Anti-Klimaks

Apakah hidup ini memerlukan anti-klimaks? Pertanyaan menarik, silahkan jawab sendiri-sendiri. Sertakan alasan yang rumit, ilmiah, sederhana, terserah. Sepatah dua kata pun bisa.

Baik, jika di awal terdapat pertanyaan pembuka, maka agar seimbang, penulis pun menyediakan jawaban pembuka. Mari memulai hal ini dari pengertian sederhana, bahwa kehidupan ini — dalam skala yang lebih luas — seperti panggung cerita yang penuh dengan realitas. Karena realitas maka pada akhir cerita dalam 1 x 24 jam, atau 1 menit akhir dalam durasi, pukul 23.59.00 tidak akan pernah muncul preview cerita selanjutnya. Itu berarti tidak ada desas-desus, apalagi tebak-tebakan.

Panggung realitas ini pun juga unik. Selalu ada hubungan antara kemarin, hari ini, besok, dan lusa. Hubungan yang membentuk pola. Kita pun sebagai manusia bisa memproyeksikan pola itu dalam bentuk rencana. Ingat hanya sebatas rencana.

Kembali kepada pertanyaan. Apakah hidup ini memerlukan anti-klimaks? Apakah benar dalam setiap cerita kita sepantasnya menangkupkan tangan menanti harapan? Jawabannya, ''IYA'', tapi dengan beberapa syarat. 

Syarat pertama. Kita tahu kemana akan melangkah (ketika mendapati persoalan). Walaupun hidup kita tidak diberkahi cuplikan preview episode berikutnya. Walaupun kita tidak pernah tahu apa yang akan terjadi selanjutnya. Tetapi tetap saja, kita perlu bijak dalam menentukan langkah yang tepat. 

Seperti petuah pada paragraf ketiga di tulisan ini, bahwa singkatnya hidup kita adalah serangkaian pola yang unik, membentuk relasi antara hari ini, kemarin, esok, dan lusa. Jika dilanjutkan sebagai pesan, tentunya kita perlu mencermati dengan baik pola relasi itu. Memahami bahwa serangkaian pola itu berjalan beriringan dengan hukum natural sebab-akibat.
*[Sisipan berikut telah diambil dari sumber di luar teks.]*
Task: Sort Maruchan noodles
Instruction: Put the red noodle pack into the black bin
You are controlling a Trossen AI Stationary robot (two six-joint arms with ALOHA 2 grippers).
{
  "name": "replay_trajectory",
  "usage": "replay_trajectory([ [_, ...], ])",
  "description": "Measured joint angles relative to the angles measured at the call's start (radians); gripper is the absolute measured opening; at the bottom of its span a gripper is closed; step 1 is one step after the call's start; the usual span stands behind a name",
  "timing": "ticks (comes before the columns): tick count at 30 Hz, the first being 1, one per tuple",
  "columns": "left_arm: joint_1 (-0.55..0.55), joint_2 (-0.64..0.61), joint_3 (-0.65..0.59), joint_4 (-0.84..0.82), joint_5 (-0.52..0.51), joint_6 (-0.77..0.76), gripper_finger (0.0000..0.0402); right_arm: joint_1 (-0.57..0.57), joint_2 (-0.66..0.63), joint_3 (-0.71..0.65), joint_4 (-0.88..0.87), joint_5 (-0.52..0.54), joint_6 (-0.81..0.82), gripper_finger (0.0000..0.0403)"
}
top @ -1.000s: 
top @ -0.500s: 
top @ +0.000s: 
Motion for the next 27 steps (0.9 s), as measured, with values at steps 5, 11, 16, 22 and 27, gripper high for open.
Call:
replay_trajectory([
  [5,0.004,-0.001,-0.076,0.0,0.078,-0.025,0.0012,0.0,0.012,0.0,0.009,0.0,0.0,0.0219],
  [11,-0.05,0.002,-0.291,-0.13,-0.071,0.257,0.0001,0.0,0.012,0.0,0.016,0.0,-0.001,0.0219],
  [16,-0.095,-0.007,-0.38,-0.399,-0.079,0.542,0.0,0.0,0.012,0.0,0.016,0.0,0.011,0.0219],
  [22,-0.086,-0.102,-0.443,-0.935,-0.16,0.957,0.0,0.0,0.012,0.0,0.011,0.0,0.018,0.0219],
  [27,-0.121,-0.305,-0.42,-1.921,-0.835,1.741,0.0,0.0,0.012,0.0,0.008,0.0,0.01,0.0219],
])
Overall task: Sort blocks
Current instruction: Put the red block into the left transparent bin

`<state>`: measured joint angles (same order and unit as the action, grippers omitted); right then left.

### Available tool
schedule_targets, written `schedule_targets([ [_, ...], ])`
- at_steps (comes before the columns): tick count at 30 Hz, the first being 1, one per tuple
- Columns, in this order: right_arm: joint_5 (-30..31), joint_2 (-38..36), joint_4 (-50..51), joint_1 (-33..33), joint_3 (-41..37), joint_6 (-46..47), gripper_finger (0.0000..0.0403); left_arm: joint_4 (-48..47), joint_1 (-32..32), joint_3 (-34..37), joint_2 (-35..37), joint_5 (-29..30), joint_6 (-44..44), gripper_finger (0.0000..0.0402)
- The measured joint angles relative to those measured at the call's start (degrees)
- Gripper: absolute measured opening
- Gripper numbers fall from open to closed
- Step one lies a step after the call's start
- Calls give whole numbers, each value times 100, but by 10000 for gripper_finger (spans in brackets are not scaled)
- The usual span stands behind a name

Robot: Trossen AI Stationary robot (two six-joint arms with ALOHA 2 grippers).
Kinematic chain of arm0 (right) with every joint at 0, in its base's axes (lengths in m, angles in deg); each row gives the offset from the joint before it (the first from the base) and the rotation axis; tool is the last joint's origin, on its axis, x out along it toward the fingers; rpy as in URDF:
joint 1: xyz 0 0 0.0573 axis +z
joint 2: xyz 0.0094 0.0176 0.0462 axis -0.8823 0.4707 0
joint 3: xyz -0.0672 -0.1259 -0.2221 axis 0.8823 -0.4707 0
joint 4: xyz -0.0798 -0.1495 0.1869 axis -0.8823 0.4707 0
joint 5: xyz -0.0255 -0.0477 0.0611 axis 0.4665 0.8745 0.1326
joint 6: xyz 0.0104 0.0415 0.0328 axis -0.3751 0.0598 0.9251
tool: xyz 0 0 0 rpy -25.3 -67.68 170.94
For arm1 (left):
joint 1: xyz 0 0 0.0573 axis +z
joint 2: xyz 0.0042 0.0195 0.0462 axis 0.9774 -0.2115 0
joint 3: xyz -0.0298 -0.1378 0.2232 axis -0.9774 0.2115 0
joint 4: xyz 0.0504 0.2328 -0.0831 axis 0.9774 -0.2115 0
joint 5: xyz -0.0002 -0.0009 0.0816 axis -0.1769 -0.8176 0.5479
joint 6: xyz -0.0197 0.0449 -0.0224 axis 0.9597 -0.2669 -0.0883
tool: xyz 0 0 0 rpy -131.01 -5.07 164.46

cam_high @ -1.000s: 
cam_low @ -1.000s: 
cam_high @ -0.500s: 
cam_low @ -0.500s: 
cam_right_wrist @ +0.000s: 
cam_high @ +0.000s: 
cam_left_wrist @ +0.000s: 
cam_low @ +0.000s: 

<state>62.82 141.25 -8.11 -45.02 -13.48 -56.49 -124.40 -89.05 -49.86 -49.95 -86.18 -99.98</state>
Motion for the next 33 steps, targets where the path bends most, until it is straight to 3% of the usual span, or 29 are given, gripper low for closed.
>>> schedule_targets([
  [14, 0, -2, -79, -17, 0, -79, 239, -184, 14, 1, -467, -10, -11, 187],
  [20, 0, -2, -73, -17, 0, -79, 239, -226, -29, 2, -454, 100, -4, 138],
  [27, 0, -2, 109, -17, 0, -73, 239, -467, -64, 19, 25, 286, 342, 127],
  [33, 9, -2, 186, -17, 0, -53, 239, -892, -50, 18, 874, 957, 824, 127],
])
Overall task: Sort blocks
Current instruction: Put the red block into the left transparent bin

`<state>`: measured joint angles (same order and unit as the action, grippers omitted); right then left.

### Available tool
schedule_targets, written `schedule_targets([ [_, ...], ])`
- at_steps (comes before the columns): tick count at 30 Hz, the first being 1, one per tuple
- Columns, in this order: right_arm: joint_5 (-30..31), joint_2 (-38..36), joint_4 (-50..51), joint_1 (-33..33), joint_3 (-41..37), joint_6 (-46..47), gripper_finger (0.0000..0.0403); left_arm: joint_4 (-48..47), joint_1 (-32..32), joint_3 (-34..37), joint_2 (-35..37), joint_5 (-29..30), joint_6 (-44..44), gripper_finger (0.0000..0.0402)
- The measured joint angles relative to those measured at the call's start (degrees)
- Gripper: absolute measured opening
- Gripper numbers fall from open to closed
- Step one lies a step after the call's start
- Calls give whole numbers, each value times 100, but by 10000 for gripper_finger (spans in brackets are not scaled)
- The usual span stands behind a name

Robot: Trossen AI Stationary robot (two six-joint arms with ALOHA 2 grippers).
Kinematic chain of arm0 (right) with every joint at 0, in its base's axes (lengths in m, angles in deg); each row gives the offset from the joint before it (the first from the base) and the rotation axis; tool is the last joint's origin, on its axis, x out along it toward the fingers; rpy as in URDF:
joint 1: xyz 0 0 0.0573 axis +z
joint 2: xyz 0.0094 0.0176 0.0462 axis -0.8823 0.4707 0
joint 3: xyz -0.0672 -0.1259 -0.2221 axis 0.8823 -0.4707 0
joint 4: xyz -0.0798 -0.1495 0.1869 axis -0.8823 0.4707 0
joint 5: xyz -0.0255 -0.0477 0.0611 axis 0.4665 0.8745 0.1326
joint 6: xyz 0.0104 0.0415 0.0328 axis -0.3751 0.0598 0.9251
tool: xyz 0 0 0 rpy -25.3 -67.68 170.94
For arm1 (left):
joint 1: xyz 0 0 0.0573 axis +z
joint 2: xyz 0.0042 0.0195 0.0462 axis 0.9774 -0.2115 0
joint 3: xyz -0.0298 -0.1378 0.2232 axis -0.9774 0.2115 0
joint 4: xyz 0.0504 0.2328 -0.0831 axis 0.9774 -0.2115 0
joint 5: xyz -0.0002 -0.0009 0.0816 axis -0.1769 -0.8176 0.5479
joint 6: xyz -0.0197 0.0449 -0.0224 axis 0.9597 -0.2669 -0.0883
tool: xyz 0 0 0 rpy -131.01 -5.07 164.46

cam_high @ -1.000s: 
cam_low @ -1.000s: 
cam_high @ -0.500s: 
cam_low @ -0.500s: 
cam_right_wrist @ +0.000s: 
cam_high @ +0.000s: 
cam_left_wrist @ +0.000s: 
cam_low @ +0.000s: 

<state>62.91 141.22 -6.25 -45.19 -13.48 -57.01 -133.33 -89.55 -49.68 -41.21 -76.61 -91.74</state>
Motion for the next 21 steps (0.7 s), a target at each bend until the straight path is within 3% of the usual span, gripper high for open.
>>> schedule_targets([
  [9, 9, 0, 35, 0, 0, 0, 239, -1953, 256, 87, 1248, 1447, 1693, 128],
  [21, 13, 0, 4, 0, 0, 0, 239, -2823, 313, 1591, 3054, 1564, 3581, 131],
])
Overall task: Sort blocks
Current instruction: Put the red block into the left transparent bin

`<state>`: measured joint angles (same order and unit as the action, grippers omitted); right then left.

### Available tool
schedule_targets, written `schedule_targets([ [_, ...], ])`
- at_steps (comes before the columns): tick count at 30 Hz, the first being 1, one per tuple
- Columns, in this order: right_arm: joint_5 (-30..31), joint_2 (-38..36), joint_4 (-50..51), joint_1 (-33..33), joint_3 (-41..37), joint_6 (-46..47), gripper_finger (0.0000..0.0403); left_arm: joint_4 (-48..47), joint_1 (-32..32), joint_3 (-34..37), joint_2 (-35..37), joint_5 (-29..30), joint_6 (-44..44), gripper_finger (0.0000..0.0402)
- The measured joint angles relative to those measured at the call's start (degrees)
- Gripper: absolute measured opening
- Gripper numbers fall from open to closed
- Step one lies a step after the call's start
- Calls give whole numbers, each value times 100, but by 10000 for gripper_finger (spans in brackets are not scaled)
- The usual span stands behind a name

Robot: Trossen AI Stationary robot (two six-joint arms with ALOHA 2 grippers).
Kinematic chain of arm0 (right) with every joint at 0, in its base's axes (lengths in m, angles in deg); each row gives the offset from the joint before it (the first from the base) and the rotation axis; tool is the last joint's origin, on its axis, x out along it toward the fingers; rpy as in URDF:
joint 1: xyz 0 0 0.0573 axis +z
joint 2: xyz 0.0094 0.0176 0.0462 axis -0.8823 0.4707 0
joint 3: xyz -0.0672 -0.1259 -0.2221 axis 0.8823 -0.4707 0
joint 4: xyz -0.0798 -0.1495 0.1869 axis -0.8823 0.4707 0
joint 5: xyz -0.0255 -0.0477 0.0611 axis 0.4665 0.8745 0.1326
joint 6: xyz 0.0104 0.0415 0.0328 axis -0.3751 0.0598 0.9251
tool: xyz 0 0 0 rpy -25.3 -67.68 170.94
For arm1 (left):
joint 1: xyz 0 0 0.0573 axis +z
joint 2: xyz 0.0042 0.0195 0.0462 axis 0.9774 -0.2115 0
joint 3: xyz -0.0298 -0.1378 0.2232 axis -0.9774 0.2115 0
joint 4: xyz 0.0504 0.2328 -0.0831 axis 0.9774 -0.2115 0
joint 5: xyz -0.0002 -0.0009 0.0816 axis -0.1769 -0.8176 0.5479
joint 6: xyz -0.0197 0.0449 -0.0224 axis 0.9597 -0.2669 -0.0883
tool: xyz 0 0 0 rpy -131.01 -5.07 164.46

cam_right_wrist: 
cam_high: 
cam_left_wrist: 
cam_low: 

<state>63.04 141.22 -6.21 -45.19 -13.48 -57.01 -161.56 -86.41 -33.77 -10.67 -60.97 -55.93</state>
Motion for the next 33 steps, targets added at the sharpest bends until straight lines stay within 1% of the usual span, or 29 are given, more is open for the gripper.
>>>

Penggeraknya adalah apa yang kita perbuat dan padanan makna kata untuk perbuatan adalah langkah. Kita tentu paham nasihat lama ini, bahwa hasil amat ditentukan oleh proses yang kita lalui. Maka ketika kita mendapati persoalan, peluang kita menciptakan anti-klimaks sangat terbuka apabila kita melakukan langkah yang tepat,  step yang sesuai prosedur. 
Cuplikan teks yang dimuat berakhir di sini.